On the northern end of Kyoto, Japan, is a shrine called Entsu-ji. It features a rock and moss contemplation garden. Behind the garden, in the distance, one can see Mount Hiei and a lush green forest that stands between the shrine and the summit. A caption at the shrine, much like a museum accession label, lists where the stones in the garden are from, what type of moss is growing, and itemizes the mountain as part of the garden. This technique of enlisting pre-existing natural elements in a formal arrangement is called shakkei or "borrowed landscape."

As an artist of Iraqi-Jewish descent, much of my work has attempted to suture fragments of a world my mother, my grandparents and millions of Iraqis have lost. In my practice, the Mesopotamian date palm has been a constant symbol, an element of that shared landscape and one whose decimation has mirrored the fate of the Iraqi people themselves. In the 1970s, when Iraq was the world’s chief exporter of dates, there were over 30 million date palms in the country, with over 600 different varieties growing. By the end of the Iran-Iraq War, that number had been halved to about 16 million. At the end of the US-led invasion, less than 3 million remained.

The surviving date palms, especially in the south of Iraq, continue to dwindle, as much of its “black land”—so named because of the shade the plentiful palms used to provide—has become uninhabitable due to war, pollution, and climate change. Disease plagues many trees, causing their trunks to go flaccid and their crowns to fall off, as if beheaded. The stumps are left to burn under the sun, appearing scorched.
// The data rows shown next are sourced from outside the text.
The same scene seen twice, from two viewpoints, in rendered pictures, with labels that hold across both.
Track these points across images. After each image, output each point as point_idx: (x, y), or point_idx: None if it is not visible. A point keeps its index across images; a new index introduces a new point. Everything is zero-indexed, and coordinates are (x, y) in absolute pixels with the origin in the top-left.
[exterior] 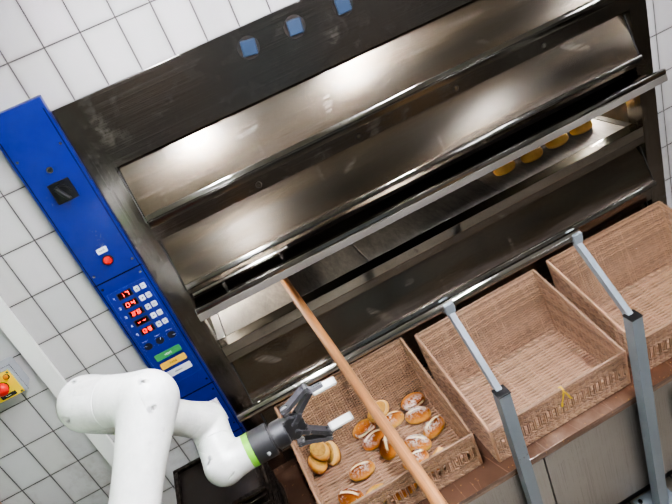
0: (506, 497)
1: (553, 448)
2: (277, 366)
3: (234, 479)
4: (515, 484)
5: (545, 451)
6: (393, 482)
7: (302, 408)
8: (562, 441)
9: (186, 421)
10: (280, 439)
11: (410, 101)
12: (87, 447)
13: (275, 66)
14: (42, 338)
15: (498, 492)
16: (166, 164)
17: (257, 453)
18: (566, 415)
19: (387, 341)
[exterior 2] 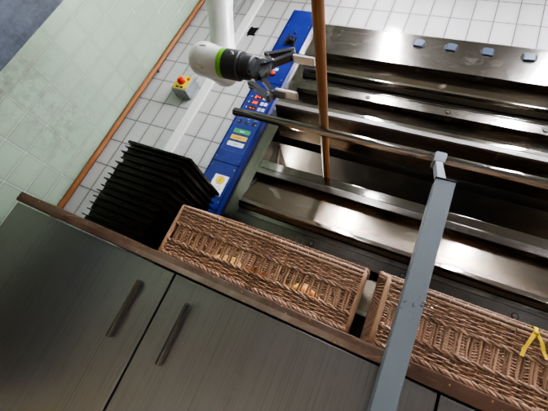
0: (337, 393)
1: (466, 391)
2: (274, 199)
3: (200, 50)
4: (364, 386)
5: (449, 379)
6: (255, 233)
7: (277, 58)
8: (490, 398)
9: (223, 24)
10: (246, 55)
11: (501, 116)
12: (161, 148)
13: (426, 56)
14: (214, 89)
15: (333, 364)
16: (335, 65)
17: (227, 49)
18: (520, 395)
19: (366, 140)
My experience of visiting the oasis town of Al Dhaid was a visceral one, as if I had been transported to Iraqi terrain that I knew of only through stories or photographs. My project for the Sharjah Biennial is to simply call this place in Al Dhaid Borrowed Landscape (30.3193° N, 48.2543° E). The coordinates correspond to Al Seeba, Iraq, where this scene, unfortunately, also exists. While the causes of decimation differ, ranging from conflict to ecological catastrophe and neglect, the result is the same. The one is a portal to the other, a place to contemplate another place, to grieve, but also to make commitments for replenishment and return.